Today, when I told you I was taking my shotgun to “show a friend,” I wasn’t.
And later, when I brought home that limit of roosters, it wasn’t the whole truth when I told you I had “found them on the side of the road.”
We’ve known each other long enough that I need to be honest. I went pheasant hunting without you. I think you knew that by the long, pitiful look you gave me as I drove away from the house, leaving you alone in the driveway, sad as a single sock.
I felt as bad as you as I drove down the road, but here’s the thing. I kind of forgot about you as I shot one bird after another, almost all at close range. I retrieved them without any drama or shouting. And they didn’t have any canine-teeth marks on them when I tucked them into my bird vest. I kind of felt relieved at the end of the hunt to not have to reach under your private parts to lift you into the pickup because you were too fat and lazy to jump up on your own.
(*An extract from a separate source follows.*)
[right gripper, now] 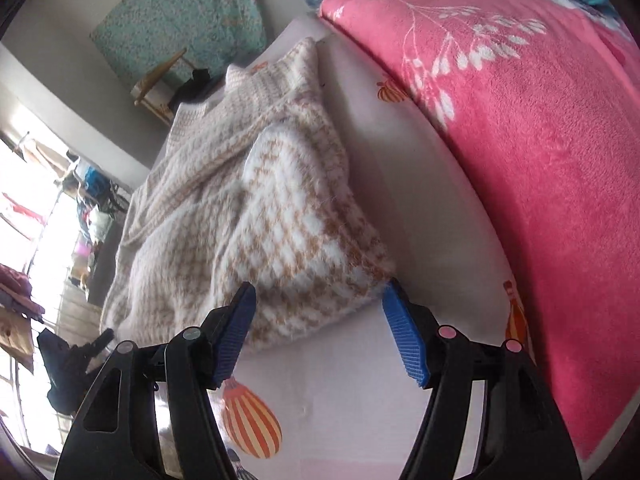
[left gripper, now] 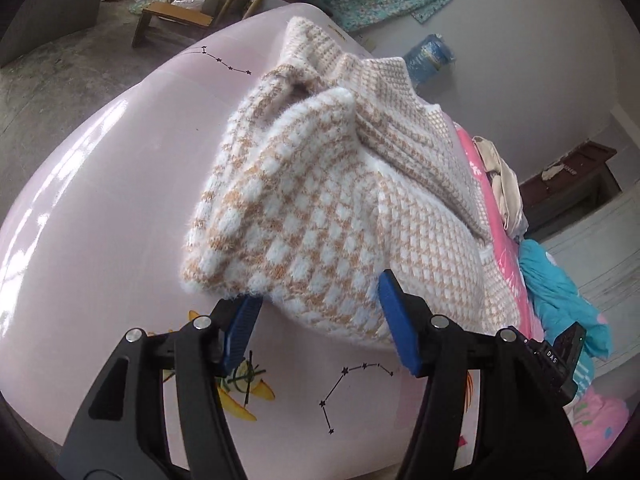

I guess what I’m saying is something I’ve been thinking for awhile, or at least since last week, when you lost two birds and flushed dozens more out of range and then wouldn’t come when I called: I think it’s time we spent some time alone. I think maybe we can be better without each other.
It stabs me like a cattail frond in the nose to say those words, but we’ve been hunting buddies for nearly all of your 11 years, and we’ve always been honest with each other. Well, most of the time. Thinking it over, I guess I wasn’t completely honest when I said “Good Girl!” when you brought back that mangled mallard after 15 minutes of searching, when it was in full view for the entire time. And I didn’t really mean, “You’re a real sweetheart!” when you rolled in that rotten carp and then wanted to snuggle and lick my face.
But this harmless deceit goes both ways. When you indicated that you would “Stay!” we both knew you sneaked over to the neighbor’s house where he gave you a ham bone. And when I said, “Give!” for the hundredth time, we both knew that you would drop the bird wherever you felt like it, and never in my outstretched hand. I was okay with that, because I always knew that you’d do all the other things perfectly and with good humor.
But I never knew until this fall that Dog Years was real, and that the seven-times factorial would start to accelerate so swiftly. I know it’s not your fault that you get out of breath in the first quarter mile, or that you fail to hear my command to “Get That Bird!” when the brush where it fell is so dense and thorny. I almost feel guilty taking you hunting, because you are so stiff and stove up the next day that you can barely move out of your bed.
Thinking back on today, when all my shots brought down birds and I had the unusual experience of blissful silence while I flushed one rooster after another, I started to wonder: Do I really need a bird dog? Do I really need all the work and the frustration that goes into training and owning a Lab?
Then I remembered, and the flood of memories came back to strong that I had to sit for a spell. I remembered your first duck retrieve, when you tentatively nipped just the tip of one wing and dragged the bird—which was as big as you were—over to me. And when you wouldn’t let me call you off that wounded rooster, even though I knew you were going in exactly the wrong direction. It was only when you chased it a half mile across the open prairie and then brought it back to me that you proved your point: always trust your nose and not my eyes. And I remembered when you got in the fight with the crippled honker that tried to drown you, and how you kept circling it and grabbing its neck until it died, and then you retrieved it, so tired you could scarcely walk with that giant bird in your soft mouth. I remembered how excited you got when you heard the snick of the safety on my gun. And I recalled the hundreds of grouse and roosters that you flushed, found, and retrieved. And how you slept on my hunting gear the night before a trip.
And I thought about what it’s like to get old, and how you are showing me a version of my own future, when I can’t walk so far, or smell so well, or jump up in the bed of a full-sized pickup.
Where I really missed you was on the walk back to the truck, a limit of warm roosters weighing down my vest, the last light of a November evening pulling the shadows out of trees and fence posts, that silent, satisfying stroll of a couple of hunters in such complete harmony that no words need to be exchanged.
My walk back to the pickup tonight was, frankly, sort of lonely. On the drive back to the house, I missed scratching your ears. And when I walked in the house with that heavy bird vest, I couldn’t look you in the eyes. It says a lot about our relationship that you couldn’t look at me, either.
So let’s be adults about this. Let’s go our separate ways for awhile until you lose some weight and get that fire back in your belly. And learn to come when I call you. And stop sniffing other dogs’ butts. And stop wagging your tail every time you see a shotgun. And stop rolling in it… For my part, I just may hang up my shotgun until you come around again. Because, if we’re being honest, it’s just not as much fun hunting without you.